North Kingstown, Rhode Island began operating a new 37 ft fireboat named Marine 5 in 2013. The vessel was partially paid for by a FEMA Port Security Grant. The North Kingstown Fire Department is part of the Narragansett Bay Marine Task Force.

==Design==

The vessel is a catamaran, manufactured by Moose Boats, of Petaluna, California. She is propelled by waterjets and can project 1250 gallons per minute. She is equipped with advanced sensors, including forward looking infrared and sidescan sonar.

==Operational history==

The vessel received 42 calls for service in 2013, 87 calls in 2014 and about 100 in 2015. In 2016 the vessel responded to a call to search for a lobster fisherman who went overboard offshore North Kingstown. In July 2016 she provided emergency medical care to a recreational boater who suffered a heart attack.

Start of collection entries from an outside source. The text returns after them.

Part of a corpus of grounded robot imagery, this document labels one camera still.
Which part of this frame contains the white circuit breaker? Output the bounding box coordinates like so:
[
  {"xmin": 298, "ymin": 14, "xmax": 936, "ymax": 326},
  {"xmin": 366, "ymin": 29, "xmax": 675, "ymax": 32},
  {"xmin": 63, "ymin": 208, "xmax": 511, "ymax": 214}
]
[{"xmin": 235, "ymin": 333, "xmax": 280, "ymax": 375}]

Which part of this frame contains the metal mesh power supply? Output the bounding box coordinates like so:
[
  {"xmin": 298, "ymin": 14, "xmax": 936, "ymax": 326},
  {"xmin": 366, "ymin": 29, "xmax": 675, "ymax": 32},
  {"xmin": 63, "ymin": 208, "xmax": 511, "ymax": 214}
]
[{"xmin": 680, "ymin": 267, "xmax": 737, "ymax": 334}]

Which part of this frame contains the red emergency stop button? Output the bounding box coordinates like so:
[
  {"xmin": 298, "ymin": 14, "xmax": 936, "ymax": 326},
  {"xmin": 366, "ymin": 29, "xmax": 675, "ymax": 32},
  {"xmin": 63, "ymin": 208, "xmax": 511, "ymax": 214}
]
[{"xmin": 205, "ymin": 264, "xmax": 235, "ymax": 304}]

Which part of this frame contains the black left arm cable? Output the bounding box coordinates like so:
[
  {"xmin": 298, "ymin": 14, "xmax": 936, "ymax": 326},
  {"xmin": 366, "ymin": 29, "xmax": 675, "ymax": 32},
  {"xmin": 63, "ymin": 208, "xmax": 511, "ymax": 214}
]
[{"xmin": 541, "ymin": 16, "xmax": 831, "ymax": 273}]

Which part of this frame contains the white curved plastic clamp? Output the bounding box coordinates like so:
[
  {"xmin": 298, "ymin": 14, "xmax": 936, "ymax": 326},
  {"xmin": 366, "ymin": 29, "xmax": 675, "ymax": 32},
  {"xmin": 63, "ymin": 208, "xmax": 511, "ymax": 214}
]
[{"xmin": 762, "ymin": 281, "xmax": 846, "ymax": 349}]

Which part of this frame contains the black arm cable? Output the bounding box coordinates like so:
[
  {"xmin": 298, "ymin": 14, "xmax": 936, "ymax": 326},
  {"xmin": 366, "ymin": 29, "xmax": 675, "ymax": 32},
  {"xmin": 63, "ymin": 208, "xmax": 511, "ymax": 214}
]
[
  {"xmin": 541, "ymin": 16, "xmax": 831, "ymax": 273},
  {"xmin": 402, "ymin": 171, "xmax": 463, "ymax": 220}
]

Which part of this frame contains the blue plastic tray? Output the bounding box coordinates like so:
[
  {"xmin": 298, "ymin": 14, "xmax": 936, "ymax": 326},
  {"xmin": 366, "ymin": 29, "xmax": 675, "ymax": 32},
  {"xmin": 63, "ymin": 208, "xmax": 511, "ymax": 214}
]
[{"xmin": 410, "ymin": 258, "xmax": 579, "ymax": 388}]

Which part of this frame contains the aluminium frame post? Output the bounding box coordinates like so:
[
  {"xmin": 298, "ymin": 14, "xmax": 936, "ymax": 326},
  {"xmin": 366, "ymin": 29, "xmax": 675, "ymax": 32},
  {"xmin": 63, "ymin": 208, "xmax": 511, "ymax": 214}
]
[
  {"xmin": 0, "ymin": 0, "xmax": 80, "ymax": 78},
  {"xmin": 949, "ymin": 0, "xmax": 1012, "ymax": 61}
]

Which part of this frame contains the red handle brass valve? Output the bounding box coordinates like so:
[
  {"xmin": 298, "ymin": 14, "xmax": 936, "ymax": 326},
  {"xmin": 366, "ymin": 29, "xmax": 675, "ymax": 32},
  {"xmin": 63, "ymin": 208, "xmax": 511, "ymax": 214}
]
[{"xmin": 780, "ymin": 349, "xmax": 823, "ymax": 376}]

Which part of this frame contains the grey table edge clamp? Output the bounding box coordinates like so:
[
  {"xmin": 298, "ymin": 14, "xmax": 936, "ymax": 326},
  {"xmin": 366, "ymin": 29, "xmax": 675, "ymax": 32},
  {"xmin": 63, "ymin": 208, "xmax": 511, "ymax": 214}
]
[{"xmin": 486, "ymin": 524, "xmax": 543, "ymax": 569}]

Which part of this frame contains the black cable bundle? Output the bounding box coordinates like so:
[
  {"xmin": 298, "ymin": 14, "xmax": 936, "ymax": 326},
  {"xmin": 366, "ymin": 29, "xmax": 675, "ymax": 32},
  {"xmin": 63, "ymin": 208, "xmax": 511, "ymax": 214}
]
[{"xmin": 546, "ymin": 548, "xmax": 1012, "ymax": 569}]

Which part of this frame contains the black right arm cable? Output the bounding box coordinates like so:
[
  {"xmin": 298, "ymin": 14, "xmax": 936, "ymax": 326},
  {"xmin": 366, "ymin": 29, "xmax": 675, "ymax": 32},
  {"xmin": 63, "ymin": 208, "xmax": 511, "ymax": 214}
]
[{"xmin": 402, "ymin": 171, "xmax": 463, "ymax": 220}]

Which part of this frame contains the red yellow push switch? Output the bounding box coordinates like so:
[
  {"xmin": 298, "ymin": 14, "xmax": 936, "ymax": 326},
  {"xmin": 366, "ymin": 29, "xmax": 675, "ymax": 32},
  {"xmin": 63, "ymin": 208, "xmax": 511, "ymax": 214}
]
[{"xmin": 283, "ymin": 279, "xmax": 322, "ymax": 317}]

On May 26, 2015, regional firefighters prepared for the potential of a crash-landing when an Air National Guard C-130 had to make an emergency landing at Quonset Airport. The mobilization included mobilizing Marine 5.

On August 6, 2016, the Coast Guard and the Task Force were called out for a fire on a pleasure craft, off Hog Island. Marine 5 extinguished the fire.